THE PROBLEM:
Return, exactly and with nothing added, the line with "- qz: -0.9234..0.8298" together with all lines after it through the end of the data below. No pictures belong in the copy.

RECORDED INFORMATION:
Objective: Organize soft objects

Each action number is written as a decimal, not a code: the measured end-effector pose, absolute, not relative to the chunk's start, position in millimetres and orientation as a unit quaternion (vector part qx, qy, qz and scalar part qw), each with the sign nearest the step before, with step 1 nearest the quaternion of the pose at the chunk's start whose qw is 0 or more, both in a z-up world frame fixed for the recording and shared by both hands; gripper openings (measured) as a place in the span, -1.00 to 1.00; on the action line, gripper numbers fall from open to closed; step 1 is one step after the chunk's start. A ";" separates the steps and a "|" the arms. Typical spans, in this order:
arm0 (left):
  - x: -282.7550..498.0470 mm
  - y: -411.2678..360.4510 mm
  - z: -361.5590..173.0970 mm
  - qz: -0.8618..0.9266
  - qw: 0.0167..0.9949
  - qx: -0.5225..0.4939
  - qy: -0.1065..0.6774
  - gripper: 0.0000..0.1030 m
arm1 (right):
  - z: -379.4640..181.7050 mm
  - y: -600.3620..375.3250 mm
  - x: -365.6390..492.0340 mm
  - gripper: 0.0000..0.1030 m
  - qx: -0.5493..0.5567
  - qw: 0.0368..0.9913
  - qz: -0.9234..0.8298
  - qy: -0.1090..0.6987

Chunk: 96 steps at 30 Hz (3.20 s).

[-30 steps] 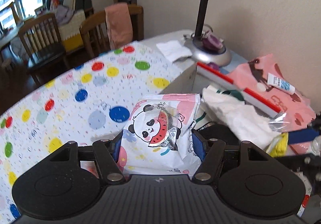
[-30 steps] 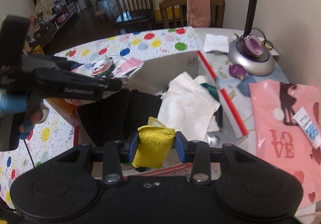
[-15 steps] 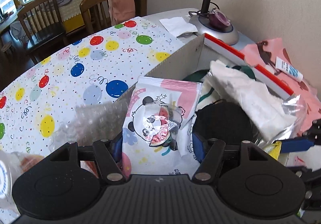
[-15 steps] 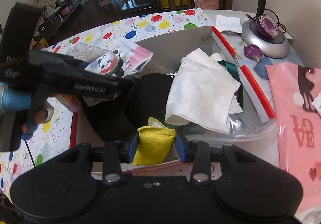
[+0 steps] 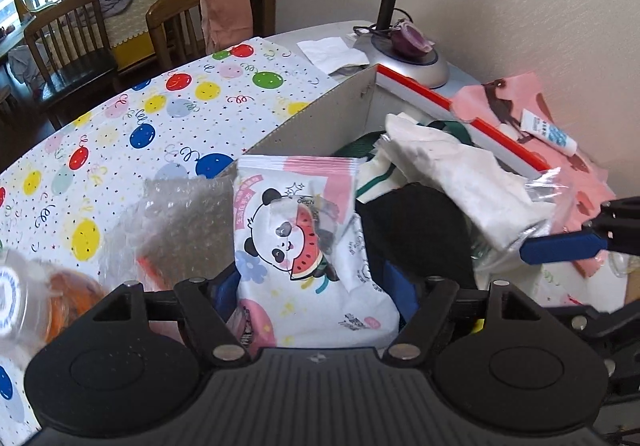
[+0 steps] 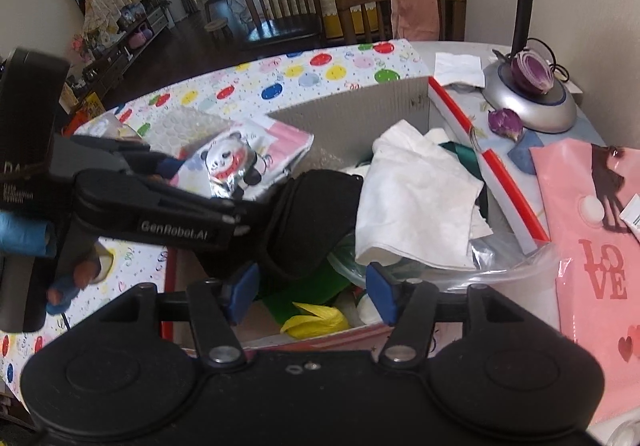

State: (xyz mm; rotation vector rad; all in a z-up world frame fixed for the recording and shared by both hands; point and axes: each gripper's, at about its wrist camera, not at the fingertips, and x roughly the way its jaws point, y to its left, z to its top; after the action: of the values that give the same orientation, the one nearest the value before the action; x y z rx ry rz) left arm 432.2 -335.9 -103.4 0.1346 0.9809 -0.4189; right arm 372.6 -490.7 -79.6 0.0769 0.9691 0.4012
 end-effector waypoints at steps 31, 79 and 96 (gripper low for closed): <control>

RESPONSE TO THIS TASK:
  - qz: -0.9234..0.8298
  - qy: -0.1090..0.6987

Chunk: 96 steps at 30 Hz (3.20 s).

[-30 steps] 
[-30 steps] 
[-15 steps] 
[-15 steps] 
[+0 steps] 
[+0 steps] 

State: (xyz mm; rotation vector rad; all in a z-up world frame fixed for the recording and shared by both hands; point and axes: each gripper's, at about its wrist camera, not at the fingertips, and x roughly the way its jaws point, y to its left, z to its top; after the action: of the values that give the same orientation, the one nearest the value before the action; x y z rx ry rz) left arm 432.2 -335.9 -103.4 0.1346 0.9809 -0.4189; right arm 372.6 -490.7 -79.6 0.0769 0.9691 0.4012
 end-effector waypoints at steps 31, 79 and 96 (gripper low for closed): <control>

The exercise has been completed in full.